_EXERCISE PROMPT_. What you should give back is a precise copy of the lines below from the one containing "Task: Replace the" through the one containing "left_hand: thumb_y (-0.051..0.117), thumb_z", with no pictures.

------------------------------

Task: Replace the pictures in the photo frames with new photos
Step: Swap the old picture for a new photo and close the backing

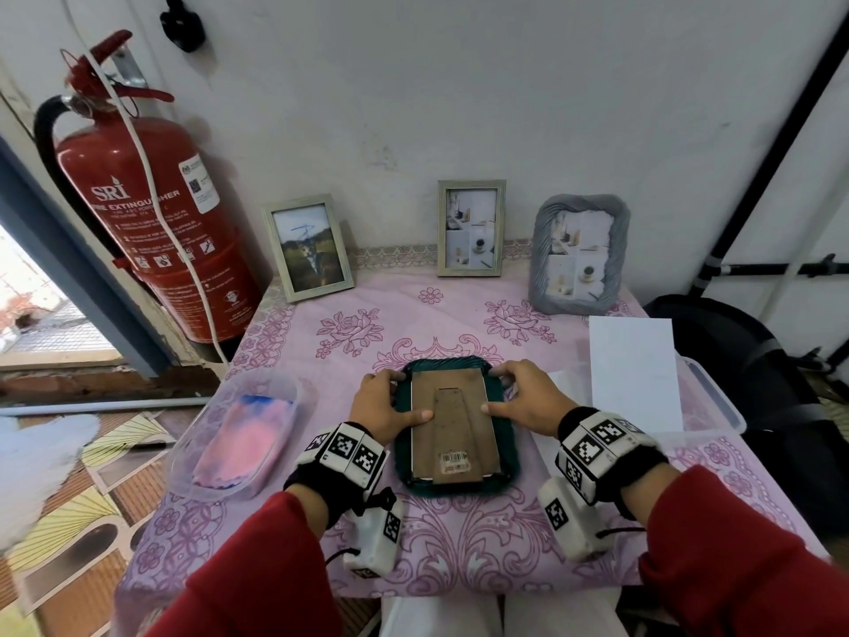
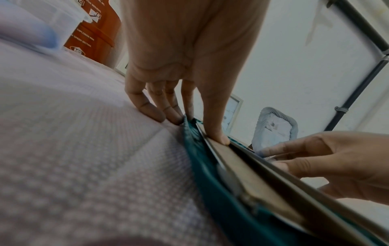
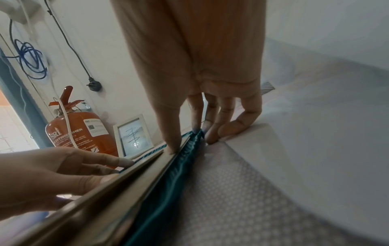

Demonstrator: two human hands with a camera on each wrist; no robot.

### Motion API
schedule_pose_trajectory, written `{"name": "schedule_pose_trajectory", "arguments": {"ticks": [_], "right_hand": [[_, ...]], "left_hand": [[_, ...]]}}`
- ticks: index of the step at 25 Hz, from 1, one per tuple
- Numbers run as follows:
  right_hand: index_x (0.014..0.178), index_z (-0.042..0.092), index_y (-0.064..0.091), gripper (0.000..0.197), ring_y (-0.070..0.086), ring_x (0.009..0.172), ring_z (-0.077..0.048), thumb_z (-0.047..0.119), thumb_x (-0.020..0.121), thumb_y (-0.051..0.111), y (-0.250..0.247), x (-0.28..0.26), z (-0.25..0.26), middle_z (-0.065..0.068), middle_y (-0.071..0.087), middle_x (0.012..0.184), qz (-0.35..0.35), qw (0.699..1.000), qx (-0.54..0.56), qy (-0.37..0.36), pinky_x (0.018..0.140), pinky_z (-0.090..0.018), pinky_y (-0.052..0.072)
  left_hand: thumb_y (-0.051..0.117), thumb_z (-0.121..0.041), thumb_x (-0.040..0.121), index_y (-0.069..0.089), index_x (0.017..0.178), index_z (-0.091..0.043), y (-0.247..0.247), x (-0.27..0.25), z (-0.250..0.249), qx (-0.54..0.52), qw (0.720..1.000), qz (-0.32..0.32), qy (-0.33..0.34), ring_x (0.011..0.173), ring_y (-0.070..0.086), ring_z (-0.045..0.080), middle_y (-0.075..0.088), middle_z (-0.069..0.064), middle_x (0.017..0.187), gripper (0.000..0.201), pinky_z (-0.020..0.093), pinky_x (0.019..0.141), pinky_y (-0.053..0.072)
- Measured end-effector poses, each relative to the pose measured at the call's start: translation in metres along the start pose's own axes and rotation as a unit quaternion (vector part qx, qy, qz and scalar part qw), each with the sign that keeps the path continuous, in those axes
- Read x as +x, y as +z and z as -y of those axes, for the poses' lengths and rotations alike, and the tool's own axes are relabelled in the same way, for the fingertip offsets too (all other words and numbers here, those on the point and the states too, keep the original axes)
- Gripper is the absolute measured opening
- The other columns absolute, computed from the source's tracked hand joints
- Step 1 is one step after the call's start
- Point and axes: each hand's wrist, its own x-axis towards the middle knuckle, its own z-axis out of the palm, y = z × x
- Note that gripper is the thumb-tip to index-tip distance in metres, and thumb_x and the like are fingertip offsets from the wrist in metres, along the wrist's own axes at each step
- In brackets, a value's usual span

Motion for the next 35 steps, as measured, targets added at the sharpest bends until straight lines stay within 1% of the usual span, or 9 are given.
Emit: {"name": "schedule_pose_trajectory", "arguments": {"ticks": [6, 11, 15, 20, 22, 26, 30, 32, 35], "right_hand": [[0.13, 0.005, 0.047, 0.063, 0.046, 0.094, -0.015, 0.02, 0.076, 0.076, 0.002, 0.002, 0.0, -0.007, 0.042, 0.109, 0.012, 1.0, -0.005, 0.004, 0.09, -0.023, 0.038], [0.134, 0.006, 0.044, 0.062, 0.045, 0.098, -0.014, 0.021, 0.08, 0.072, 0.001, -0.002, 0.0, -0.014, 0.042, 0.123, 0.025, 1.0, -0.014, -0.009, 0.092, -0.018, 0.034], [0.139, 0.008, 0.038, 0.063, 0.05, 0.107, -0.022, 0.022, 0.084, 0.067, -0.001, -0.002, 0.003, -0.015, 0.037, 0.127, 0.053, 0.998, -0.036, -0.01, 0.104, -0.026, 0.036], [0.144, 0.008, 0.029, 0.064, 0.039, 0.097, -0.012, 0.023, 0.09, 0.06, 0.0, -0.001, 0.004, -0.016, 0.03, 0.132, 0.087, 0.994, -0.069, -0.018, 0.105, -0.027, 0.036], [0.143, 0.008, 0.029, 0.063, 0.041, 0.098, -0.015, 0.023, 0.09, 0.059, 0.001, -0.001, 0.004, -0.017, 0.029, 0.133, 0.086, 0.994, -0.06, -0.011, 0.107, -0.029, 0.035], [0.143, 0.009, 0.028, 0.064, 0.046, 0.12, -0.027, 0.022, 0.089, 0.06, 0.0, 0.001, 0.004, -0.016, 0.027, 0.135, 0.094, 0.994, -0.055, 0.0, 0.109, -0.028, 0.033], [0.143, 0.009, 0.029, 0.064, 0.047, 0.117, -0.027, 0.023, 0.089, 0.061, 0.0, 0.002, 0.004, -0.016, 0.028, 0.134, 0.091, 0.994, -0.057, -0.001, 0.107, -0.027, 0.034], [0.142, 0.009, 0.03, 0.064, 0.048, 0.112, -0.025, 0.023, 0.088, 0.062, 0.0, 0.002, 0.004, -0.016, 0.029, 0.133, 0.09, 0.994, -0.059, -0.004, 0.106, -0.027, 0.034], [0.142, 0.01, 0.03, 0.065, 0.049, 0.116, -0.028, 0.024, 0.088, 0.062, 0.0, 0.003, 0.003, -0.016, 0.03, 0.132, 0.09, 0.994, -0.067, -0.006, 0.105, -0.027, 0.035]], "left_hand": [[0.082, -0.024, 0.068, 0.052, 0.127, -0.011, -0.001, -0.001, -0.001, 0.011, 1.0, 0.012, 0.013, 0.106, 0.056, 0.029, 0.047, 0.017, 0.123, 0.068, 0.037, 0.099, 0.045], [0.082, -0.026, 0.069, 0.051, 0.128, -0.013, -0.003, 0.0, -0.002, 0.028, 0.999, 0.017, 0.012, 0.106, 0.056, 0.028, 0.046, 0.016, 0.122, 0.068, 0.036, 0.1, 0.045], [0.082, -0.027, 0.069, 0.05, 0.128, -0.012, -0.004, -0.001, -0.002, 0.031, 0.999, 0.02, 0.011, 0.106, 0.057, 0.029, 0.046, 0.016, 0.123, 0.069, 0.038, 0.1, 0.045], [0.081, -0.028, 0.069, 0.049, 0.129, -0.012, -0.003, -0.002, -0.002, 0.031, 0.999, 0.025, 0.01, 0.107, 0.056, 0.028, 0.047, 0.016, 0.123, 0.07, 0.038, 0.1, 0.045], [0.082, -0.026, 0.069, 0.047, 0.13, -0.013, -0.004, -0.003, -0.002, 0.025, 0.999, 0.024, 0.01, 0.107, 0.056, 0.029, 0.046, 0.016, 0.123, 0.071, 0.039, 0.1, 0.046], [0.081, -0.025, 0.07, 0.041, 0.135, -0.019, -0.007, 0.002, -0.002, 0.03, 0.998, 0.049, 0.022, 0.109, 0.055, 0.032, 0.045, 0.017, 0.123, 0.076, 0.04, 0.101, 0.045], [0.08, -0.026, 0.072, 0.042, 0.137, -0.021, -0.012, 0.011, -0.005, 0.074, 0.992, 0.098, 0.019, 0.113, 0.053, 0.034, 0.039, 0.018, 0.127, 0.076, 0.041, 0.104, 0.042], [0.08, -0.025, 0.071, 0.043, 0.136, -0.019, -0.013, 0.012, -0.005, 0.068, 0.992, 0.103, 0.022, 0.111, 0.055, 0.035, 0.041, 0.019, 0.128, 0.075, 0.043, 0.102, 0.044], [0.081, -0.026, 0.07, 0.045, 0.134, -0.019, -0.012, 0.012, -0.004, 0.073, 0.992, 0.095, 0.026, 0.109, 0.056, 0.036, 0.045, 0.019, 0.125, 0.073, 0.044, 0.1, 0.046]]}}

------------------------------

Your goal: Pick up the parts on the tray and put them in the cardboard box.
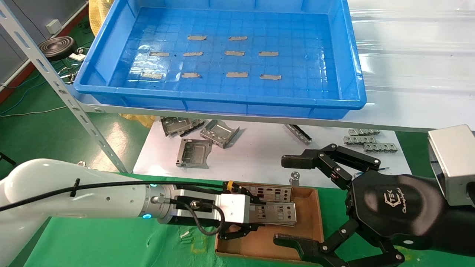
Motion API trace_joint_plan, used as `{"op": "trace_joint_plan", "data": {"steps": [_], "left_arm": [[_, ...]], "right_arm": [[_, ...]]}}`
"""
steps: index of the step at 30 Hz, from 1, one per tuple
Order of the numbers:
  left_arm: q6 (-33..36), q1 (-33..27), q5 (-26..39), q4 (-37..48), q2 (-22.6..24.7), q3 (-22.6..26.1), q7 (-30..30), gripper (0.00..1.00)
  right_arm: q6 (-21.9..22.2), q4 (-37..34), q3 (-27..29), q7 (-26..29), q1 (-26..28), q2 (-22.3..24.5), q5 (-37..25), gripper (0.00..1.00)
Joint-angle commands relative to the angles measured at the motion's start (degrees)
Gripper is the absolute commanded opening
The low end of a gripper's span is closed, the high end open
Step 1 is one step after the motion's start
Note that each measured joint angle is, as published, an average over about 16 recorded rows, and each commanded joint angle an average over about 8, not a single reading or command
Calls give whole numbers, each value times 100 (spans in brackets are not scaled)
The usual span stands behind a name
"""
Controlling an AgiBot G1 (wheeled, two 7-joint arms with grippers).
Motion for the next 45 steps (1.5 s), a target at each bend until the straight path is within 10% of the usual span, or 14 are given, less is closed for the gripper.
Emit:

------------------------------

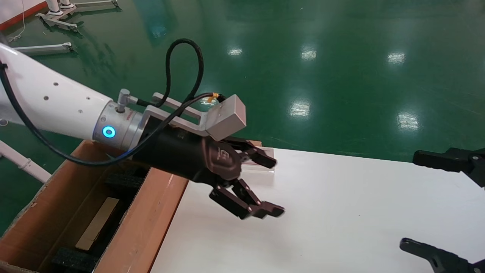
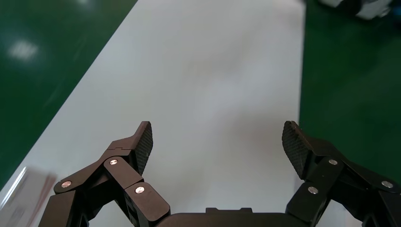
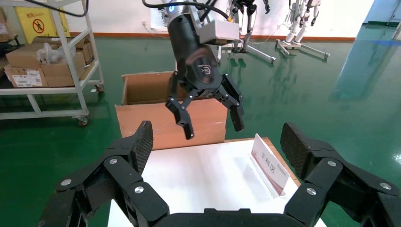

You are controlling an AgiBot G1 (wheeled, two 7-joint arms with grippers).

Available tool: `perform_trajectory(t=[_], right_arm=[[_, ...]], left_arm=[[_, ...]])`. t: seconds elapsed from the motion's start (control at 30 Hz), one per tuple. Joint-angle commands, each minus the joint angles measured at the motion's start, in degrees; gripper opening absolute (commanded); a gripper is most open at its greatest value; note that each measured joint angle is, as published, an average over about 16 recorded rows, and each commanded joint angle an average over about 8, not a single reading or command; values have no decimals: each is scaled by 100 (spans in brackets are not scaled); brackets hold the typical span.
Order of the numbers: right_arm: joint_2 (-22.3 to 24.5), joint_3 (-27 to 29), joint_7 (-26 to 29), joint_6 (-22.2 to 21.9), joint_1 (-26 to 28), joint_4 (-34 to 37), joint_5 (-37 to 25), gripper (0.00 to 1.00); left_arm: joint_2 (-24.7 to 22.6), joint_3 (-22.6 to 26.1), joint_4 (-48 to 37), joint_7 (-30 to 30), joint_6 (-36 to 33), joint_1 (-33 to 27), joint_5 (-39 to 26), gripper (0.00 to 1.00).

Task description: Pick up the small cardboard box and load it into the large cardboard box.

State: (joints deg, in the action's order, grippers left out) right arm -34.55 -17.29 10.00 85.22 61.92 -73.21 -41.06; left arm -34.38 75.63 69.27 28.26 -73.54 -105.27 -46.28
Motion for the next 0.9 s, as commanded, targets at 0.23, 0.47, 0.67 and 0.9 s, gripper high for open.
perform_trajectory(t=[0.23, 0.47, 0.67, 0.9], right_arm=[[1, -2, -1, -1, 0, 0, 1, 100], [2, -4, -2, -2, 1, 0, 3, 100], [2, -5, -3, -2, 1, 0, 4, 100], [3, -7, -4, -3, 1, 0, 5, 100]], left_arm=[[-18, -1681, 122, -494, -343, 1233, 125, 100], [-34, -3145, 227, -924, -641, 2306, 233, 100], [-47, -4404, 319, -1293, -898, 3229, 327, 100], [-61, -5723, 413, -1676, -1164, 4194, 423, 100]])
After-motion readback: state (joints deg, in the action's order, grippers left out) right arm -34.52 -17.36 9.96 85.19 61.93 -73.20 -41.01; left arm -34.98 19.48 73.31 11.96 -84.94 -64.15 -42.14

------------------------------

_EXPECTED ANSWER_.
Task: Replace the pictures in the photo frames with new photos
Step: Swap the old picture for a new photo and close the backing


Demonstrator: two human hands with a camera on each wrist; no robot.

### Motion API
schedule_pose_trajectory, written `{"name": "schedule_pose_trajectory", "arguments": {"ticks": [_], "right_hand": [[_, ...]], "left_hand": [[_, ...]]}}`
- ticks: index of the step at 25 Hz, from 1, one per tuple
- Numbers run as follows:
  right_hand: index_x (0.014..0.178), index_z (-0.042..0.092), index_y (-0.064..0.091), gripper (0.000..0.197), ring_y (-0.070..0.086), ring_x (0.009..0.172), ring_z (-0.077..0.048), thumb_z (-0.047..0.119), thumb_x (-0.020..0.121), thumb_y (-0.051..0.111), y (-0.250..0.247), x (-0.28..0.26), z (-0.25..0.26), middle_z (-0.065..0.068), middle_y (-0.071..0.087), middle_x (0.012..0.184), qz (-0.35..0.35), qw (0.699..1.000), qx (-0.54..0.56), qy (-0.37..0.36), pinky_x (0.018..0.140), pinky_z (-0.090..0.018), pinky_y (-0.052..0.072)
  left_hand: thumb_y (-0.051..0.117), thumb_z (-0.121..0.041), thumb_x (-0.040..0.121), index_y (-0.069..0.089), index_x (0.017..0.178), index_z (-0.091..0.043), y (-0.247..0.247), x (-0.27..0.25), z (-0.250..0.249), qx (-0.54..0.52), qw (0.720..1.000), qz (-0.32..0.32), qy (-0.33..0.34), ring_x (0.011..0.173), ring_y (-0.070..0.086), ring_z (-0.045..0.080), middle_y (-0.075..0.088), middle_z (-0.069..0.064), middle_x (0.017..0.187), gripper (0.000..0.201), pinky_z (-0.020..0.093), pinky_x (0.019..0.141), pinky_y (-0.053..0.072)

The answer given is complete.